Comment by bigyabai
5 hours ago
> and unified memory. PCs are long overdue for adopting this change
Why? Desktop PCs, especially gaming PCs, have nothing to gain and everything to lose by oversubscribing system memory with GPU workloads. The memory bus typically isn't fast enough anyways, and a modern PCIe x16 can easily handle the bandwidth of a gigantic GPU. The only advantage to unifying everything is latency, which isn't relevant at any framerate under 1000hz.
> when you have both integrated and custom, it'd have made sense to integrate them.
Sometimes, sometimes not. AMD's mobile packaging technology is not world-class like Apple and Nvidia's is. Valve had the experience with the Steam Deck to make the call if a mobile architecture was the right choice, and they decided against it.
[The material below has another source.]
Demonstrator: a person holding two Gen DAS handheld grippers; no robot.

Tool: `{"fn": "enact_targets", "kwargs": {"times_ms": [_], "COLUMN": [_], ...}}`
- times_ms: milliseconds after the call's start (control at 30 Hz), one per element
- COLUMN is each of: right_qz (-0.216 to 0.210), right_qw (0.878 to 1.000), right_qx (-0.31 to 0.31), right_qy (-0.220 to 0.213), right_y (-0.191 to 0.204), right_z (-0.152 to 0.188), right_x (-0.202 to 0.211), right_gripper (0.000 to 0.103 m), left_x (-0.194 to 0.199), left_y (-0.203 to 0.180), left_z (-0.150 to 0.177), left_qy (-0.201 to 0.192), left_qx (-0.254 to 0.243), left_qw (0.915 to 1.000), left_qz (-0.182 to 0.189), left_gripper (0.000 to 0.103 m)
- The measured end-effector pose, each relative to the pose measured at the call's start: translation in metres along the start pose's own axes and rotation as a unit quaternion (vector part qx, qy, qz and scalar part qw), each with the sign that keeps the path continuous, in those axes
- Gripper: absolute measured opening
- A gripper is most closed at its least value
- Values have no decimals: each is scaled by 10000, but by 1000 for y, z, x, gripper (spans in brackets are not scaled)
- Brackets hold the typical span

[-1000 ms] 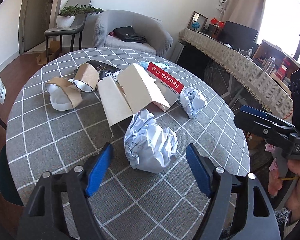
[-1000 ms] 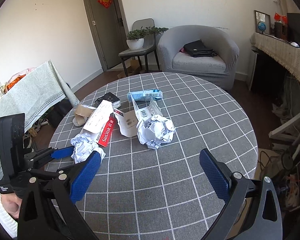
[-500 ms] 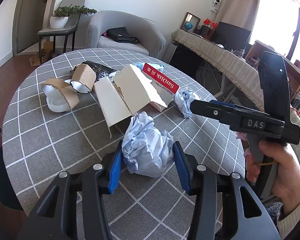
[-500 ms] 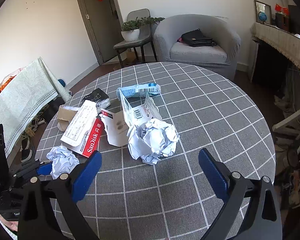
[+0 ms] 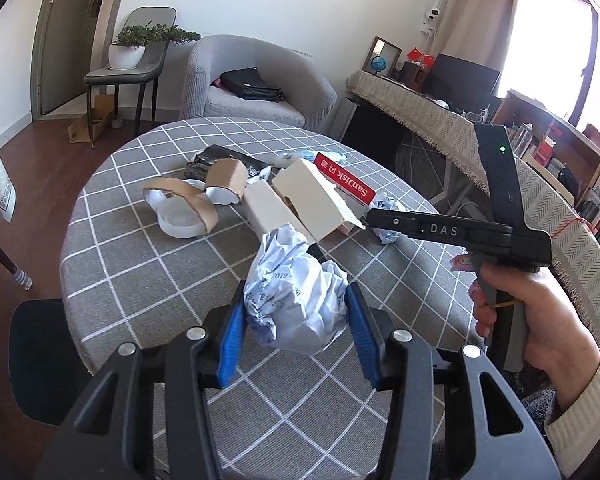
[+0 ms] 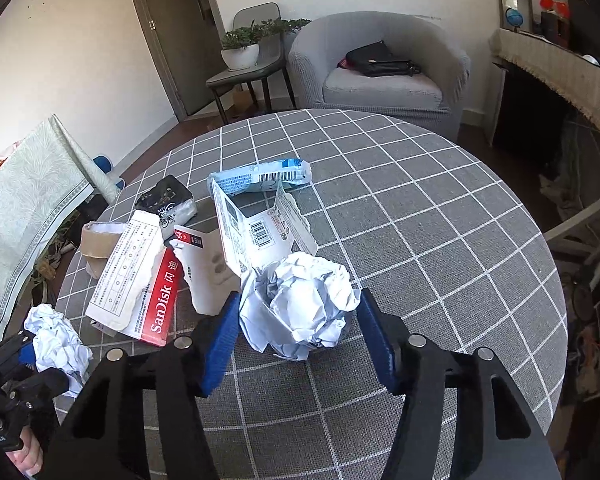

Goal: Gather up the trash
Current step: 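Close the left tool on the large paper ball while the right tool grasps another paper ball, then carry both paper balls over the green bin and open the left tool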

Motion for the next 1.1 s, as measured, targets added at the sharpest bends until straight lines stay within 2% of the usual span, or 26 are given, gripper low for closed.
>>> {"fn": "enact_targets", "kwargs": {"times_ms": [33,200,367,600,767,1100], "right_qz": [45,372,404,-70,-430,-1050], "right_qw": [10000,9992,9986,9970,9935,9837], "right_qx": [13,-155,-82,268,626,1274], "right_qy": [21,-1,-325,-718,-848,-716], "right_y": [1,-5,9,69,121,222], "right_z": [0,4,-11,-39,-57,-75], "right_x": [2,21,44,56,54,28], "right_gripper": [54,53,53,53,53,53], "left_x": [4,21,40,59,69,78], "left_y": [3,27,53,100,144,225], "left_z": [-2,-14,-22,-24,-20,-7], "left_qy": [-27,-217,-389,-505,-433,-173], "left_qx": [11,42,73,79,309,742], "left_qw": [10000,9993,9973,9909,9860,9757], "left_qz": [-30,-288,-612,-1243,-1579,-2054], "left_gripper": [51,51,51,51,51,51]}}
Point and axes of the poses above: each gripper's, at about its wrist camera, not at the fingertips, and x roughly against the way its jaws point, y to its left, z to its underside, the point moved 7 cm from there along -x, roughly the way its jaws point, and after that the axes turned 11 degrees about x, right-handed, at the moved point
Valve doesn't have to make a Mac. This is a gaming device, it's designed accordingly.
All consoles have been using a single integrated chip since the last generation. The memory bandwidth a CPU uses is much less than GPU. Let's say a CPU does 50 GB/s peak while the GPU does 200+
But why is it overdue? It's easy to put the performance profile of a console on an SOC, it's impossible to integrate many desktop GPUs into the same form factor. Pull up a unified benchmark like the OpenCL Geekbench, it makes this obvious. The most powerful SOCs, like the M3 Ultra, pull over 250w to get worse scores than a 4080 laptop dGPU: https://browser.geekbench.com/opencl-benchmarks
How are SOCs going to replace full-fat ATX cards when they can't even beat the thermally-throttled version? The SOC isn't even more energy-efficient, here.